The rules of basketball
Basic basketball rules explained
Need to brush up on the rules of basketball? Check out our guide to the key basketball rules to help you get a grip of the rules, including game time limits and infringements.
Length of a basketball game
- The basketball game consists of four quarters of 10 minutes each.
- Teams play one-way for two quarters, the other way for the next two.
- There is a two-minute interval between the first and second period, and also between the third and fourth period, with 15 minutes for half-time.
- Coaches can call two one-minute timeouts at anytime during the first half and three timeouts in the second half.
- The clock stops when the referee's whistle blows. It stays stopped if free throws are being taken and starts again when the ball touches a player on court — so you get a full 40 minutes of actual basketball play.
Time limits in basketball
There are also time limits on a player in possession of the basketball with five main rules:
After a team gains possession of the ball, they have 24 seconds to shoot. Possession is handed to the other team if they fail to do so.
When a player has the ball in their own half or ‘backcourt’, they have 8 seconds to move the ball over the half way line into the ‘frontcourt’. Otherwise they will lose possession.
A closely guarded player holding the ball has 5 seconds to either pass or advance the ball toward the hoop. When called, possession of the ball goes to the opposite team.
A player can only be in the opposition's rectangular ‘key’ area under the basket for 3 seconds. A foul will be called if the player does not leave within those 3 seconds.
Types of basketball infringement
Basketball players can be penalized for making an infringement or foul on another player, with the loss of possession or the award of a ‘free throw’.
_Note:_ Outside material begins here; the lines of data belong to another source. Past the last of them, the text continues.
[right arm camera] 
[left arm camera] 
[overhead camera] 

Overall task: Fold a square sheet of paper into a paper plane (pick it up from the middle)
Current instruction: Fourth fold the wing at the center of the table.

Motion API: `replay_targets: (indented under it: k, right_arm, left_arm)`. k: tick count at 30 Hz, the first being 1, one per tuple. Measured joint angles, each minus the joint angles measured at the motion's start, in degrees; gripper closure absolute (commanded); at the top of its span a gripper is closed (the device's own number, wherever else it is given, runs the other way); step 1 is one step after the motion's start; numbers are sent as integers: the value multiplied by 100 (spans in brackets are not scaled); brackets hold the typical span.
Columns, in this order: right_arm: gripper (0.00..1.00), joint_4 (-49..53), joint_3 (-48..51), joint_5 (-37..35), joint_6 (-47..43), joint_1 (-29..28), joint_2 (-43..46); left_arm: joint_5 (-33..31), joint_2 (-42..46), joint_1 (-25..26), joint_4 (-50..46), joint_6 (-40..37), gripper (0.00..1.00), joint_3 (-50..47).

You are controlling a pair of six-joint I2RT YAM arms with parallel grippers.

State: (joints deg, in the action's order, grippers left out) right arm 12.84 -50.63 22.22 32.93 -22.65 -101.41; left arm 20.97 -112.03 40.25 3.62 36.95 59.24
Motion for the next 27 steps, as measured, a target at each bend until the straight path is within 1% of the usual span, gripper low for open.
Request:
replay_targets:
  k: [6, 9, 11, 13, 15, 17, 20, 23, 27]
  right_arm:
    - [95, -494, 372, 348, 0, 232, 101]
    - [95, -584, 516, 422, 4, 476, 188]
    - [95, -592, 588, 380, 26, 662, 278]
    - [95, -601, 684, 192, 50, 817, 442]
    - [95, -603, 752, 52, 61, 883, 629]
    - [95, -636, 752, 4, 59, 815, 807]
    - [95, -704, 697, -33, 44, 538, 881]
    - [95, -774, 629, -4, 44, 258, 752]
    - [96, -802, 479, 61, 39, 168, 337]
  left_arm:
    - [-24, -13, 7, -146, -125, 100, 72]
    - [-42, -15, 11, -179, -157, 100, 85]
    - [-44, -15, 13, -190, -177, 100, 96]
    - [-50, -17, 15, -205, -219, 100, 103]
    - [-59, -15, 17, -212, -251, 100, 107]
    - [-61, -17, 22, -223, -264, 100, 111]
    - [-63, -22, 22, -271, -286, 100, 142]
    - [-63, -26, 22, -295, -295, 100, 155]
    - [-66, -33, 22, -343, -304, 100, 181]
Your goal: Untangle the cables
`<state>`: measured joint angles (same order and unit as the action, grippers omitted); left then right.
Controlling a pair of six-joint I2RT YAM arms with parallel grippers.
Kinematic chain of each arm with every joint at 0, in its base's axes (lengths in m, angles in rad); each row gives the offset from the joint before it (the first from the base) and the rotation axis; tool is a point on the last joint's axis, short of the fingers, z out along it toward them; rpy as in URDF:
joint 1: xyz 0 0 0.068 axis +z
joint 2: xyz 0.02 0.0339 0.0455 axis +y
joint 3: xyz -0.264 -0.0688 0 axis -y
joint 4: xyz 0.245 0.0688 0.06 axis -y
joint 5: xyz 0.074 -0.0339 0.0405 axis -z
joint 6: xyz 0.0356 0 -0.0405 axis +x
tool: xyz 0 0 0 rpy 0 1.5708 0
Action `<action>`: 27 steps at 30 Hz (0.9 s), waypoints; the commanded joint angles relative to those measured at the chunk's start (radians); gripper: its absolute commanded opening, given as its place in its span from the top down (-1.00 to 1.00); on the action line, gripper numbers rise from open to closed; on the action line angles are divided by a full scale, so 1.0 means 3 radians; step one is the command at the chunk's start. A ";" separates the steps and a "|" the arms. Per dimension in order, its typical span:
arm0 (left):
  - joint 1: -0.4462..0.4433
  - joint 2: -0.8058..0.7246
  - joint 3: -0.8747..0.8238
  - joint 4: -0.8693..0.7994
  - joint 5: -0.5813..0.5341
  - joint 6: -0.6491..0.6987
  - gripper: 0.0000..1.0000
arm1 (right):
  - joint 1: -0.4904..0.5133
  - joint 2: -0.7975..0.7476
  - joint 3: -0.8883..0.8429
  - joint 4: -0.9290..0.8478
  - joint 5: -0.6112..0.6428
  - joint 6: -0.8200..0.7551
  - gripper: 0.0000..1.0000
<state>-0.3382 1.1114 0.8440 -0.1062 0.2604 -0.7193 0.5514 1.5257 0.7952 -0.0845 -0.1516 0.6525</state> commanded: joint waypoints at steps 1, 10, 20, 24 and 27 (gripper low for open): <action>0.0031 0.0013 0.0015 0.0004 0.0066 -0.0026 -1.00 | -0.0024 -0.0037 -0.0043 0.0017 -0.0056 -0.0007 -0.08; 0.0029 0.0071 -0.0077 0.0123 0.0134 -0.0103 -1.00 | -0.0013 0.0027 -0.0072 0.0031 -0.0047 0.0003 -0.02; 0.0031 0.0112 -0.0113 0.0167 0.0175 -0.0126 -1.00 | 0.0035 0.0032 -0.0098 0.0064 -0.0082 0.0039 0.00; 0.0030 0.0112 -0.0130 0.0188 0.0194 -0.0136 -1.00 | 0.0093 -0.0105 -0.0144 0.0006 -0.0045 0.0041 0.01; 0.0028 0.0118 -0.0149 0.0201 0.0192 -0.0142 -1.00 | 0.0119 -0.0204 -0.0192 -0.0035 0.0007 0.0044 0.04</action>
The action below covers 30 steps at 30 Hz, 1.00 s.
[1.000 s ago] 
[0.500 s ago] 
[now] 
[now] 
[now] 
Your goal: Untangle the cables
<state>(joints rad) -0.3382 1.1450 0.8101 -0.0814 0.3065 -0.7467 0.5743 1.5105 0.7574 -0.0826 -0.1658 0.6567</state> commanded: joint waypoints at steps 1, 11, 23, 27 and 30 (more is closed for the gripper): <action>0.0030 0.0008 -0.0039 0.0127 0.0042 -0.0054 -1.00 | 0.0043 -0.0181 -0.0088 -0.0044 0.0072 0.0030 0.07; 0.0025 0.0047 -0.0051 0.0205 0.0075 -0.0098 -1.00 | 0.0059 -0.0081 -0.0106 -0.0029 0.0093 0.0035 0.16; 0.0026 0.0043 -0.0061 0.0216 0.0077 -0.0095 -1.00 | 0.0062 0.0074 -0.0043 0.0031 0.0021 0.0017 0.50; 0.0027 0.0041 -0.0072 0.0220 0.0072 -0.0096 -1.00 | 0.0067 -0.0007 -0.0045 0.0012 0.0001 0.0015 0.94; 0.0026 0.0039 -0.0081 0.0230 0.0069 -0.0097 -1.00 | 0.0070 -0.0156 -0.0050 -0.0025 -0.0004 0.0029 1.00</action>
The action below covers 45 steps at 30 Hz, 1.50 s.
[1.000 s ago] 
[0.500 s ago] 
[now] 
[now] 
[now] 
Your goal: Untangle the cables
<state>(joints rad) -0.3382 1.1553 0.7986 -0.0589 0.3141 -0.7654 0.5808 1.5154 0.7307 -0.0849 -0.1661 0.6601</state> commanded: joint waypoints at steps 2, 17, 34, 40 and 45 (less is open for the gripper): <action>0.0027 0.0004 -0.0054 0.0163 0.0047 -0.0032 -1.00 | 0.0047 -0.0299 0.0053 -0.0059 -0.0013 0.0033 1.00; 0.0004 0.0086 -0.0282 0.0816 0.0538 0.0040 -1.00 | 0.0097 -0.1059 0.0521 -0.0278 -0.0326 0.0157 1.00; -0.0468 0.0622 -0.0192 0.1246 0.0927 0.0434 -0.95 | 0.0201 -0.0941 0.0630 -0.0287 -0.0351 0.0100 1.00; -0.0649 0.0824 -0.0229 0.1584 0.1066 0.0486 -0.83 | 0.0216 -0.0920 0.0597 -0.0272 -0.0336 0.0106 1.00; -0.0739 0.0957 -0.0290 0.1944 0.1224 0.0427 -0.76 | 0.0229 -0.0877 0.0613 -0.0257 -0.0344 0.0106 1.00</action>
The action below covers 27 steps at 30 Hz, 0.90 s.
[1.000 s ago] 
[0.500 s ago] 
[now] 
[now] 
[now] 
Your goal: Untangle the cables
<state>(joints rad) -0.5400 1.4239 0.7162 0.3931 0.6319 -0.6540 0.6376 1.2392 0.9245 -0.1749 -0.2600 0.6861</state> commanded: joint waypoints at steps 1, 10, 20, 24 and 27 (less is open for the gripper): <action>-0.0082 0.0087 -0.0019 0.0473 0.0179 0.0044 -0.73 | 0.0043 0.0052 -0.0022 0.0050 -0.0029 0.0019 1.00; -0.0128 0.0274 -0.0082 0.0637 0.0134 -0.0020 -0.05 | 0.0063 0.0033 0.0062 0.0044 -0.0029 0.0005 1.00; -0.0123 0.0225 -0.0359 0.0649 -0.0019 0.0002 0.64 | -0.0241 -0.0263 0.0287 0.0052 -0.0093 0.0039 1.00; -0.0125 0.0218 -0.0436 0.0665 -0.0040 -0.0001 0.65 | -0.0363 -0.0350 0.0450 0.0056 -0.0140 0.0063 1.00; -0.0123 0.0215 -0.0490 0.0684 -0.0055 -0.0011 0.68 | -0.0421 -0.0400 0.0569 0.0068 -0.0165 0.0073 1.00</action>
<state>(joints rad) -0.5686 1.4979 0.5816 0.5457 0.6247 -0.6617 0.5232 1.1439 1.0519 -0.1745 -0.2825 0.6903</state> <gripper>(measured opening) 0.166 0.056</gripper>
- Personal foul — this is when illegal body contact occurs between opposing players. Common examples are charging, blocking, holding, illegal guarding, pushing, illegal screening, hand checking, and illegal hand use. A personal foul results in either a player taking free throws or a team losing possession of the ball.
- Charging — called by the official when an attacking player moving with the ball runs straight into a defender.
- Blocking — a defensive player may not stand in the way or ‘block’ a dribbling player unless that defender has established a legal guarding stance.
- Holding — this is when personal contact is made with an opponent to slow their movement.
- Illegal guarding — when a defending player bumps into an opponent from behind.
- Pushing — this is exactly as it sounds, and applies even when a player does not have possession of the ball.
- Illegal screening — an attempt to slow down or stop an opponent who does not have control of the ball.
- Hand checking — when a defending player uses their hands to grab or slow an opponent.
- Illegal hand use — when contact is made on an opponent when they are attempting to release the ball.
- Other types of basketball infringement include:
- Technical foul — these are awarded against any player or coach for unsportsmanlike behavior such as swearing or arguing with a referee. This leads to at least one free throw and possession of the ball. If a player or coach receives two technical fouls, he or she is removed from the game.
- Persistent fouling — this can lead to a player being removed from the game. If a player commits five fouls they must leave the game permanently, but can be substituted.
- Team foul — this is called when a team has committed five fouls of any kind in any one period. The opposing team is awarded with two free throws.
- Violation — a violation of the rules covers such things as an illegal dribble or not releasing the ball within the specified time limits. Possession is handed to the opposition.
- Backcourt violation — an attacking player with the ball may not cross back over the half-way line once he or she has advanced the ball beyond it.